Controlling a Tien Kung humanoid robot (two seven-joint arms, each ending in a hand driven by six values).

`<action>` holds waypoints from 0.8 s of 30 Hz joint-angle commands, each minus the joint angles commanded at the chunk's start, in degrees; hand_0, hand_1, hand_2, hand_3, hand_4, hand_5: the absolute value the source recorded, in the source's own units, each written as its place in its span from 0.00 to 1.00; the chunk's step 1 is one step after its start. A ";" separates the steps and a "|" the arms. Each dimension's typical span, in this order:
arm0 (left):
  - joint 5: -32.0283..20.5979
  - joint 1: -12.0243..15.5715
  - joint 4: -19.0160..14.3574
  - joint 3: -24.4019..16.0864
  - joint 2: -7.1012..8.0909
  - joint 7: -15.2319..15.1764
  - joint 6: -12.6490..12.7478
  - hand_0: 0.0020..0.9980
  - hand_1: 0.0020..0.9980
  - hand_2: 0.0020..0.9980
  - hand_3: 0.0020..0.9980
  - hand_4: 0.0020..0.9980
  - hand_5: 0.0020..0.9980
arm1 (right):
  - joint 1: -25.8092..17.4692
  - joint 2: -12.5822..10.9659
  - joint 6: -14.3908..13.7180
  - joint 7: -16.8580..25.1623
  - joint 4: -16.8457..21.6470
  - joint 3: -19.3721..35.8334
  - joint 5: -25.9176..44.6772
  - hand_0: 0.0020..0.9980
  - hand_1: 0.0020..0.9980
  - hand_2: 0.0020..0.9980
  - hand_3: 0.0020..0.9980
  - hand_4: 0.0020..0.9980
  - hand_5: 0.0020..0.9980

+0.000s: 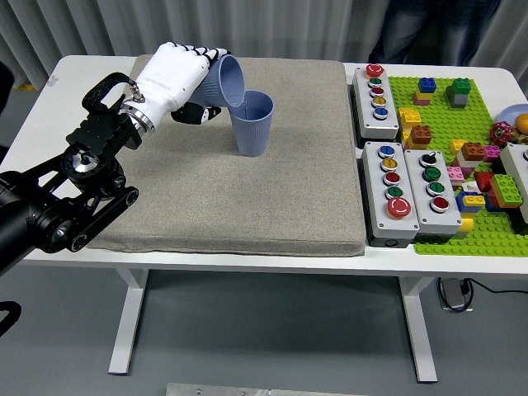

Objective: Pick cup pour cup place

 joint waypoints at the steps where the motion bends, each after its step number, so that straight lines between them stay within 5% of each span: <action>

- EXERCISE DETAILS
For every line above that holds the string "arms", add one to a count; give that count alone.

- ANSWER FOR THE TASK
2